Réjane has been recognised for her work as Director and co-Founder, with her husband, of the Bulungula Incubator, a not-for-profit organisation which works with the most marginalised communities in South Africa. Réjane left behind a very successful career in finance to come to Sussex with a Ford Foundation grant to study development economics, using it to re-direct her career into international development.

Over the last decade Bulungula Incubator have worked in partnership with the community to improve access to safe water, pre and primary school education and health services, and employment for local people. The work has contributed to enormous improvements in health, education and living standards.

Mamunur Rahman (MA Gender and Development), Founder of Ella Pad

Social enterprises influencing policy makers

Mamunur took an equally brave decision to set up his social enterprise Ella Pad, tackling taboos about periods and menstrual hygiene in Bangladesh. A former Chevening scholar, Mamunur was inspired by his time at Sussex to find a way to address the lack of affordable period products, and in doing so uses waste material from the clothing industry and employs hundreds of women.

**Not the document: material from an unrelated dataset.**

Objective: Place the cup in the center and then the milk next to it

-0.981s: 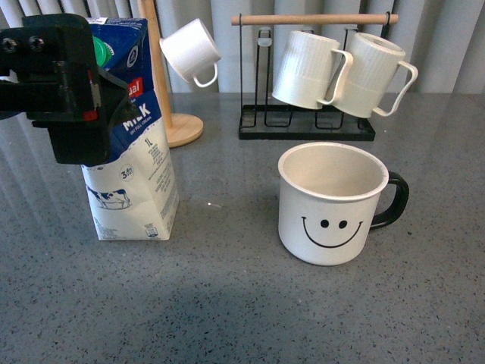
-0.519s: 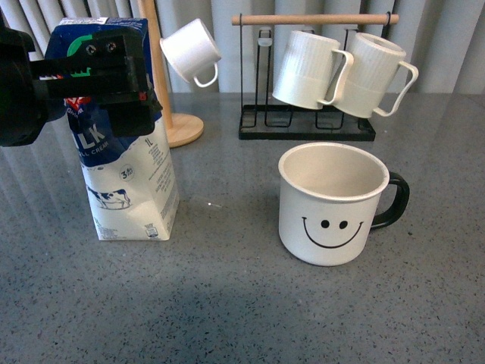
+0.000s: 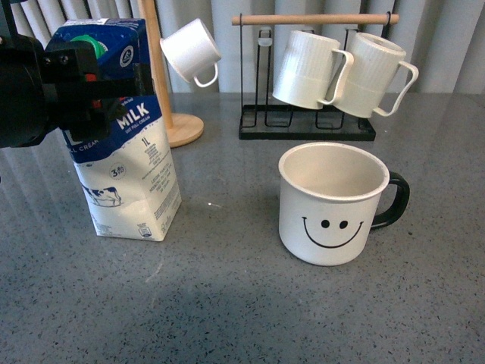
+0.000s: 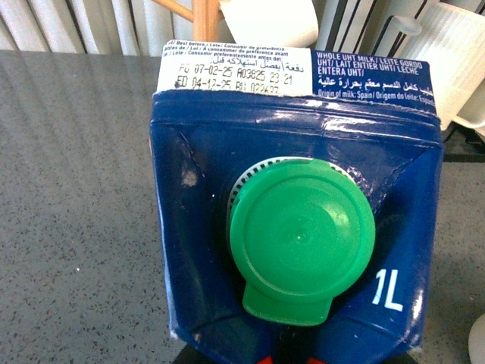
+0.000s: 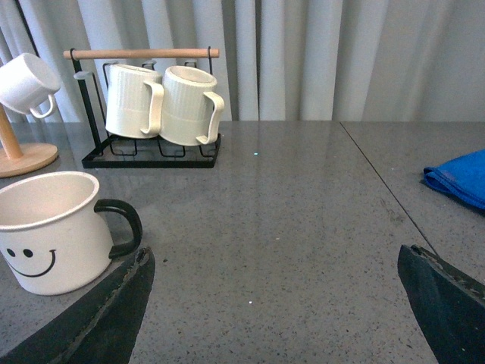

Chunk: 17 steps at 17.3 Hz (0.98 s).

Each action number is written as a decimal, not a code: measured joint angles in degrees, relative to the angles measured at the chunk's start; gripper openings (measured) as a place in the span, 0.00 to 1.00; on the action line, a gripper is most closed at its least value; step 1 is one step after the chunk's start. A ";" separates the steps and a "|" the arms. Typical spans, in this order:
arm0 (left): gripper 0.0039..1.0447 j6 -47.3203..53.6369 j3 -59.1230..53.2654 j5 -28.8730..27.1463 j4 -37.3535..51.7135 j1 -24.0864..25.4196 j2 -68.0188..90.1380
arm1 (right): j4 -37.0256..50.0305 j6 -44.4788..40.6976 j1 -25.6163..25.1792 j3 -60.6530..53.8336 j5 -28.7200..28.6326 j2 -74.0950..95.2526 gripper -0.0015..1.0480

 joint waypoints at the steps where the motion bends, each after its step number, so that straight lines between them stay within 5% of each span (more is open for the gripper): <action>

Both Réjane and Mamunur have used their experiences to work with government agencies and other organisations, sharing lessons, advising on policy and being asked to pilot new initiatives.

Courage to challenge discrimination

Réjane spent time in workshops with our students, describing the challenges and obstacles she has encountered, as well as the successes achieved by the community. Her own story as a woman of colour growing up in apartheid South Africa, being forcibly evicted to a township and being active in student politics, drove her ambition to work to improve the lives of people around her.

Over 200 students and staff enjoyed the lecture from Réjane Woodroffe and Mamunur Rahman

Community development for a better world

The Bulungula Incubator is a rare example of an NGO that works in partnership with the community. Everything they do is at the request of the community, and it is the community itself which runs all the projects and programmes: the incubator acts as a catalyst, bringing research evidence to inform project design and implementation, and seed funding to enable pilots and small business start-ups.

Over the last ten years they have contributed to a dramatic improvement in child survival, a fall in fertility rates and increases in employment. In turn they share their experiences with other communities and organisations, so while the immediate impact of their work is on a community of a few thousand people, it goes far beyond that.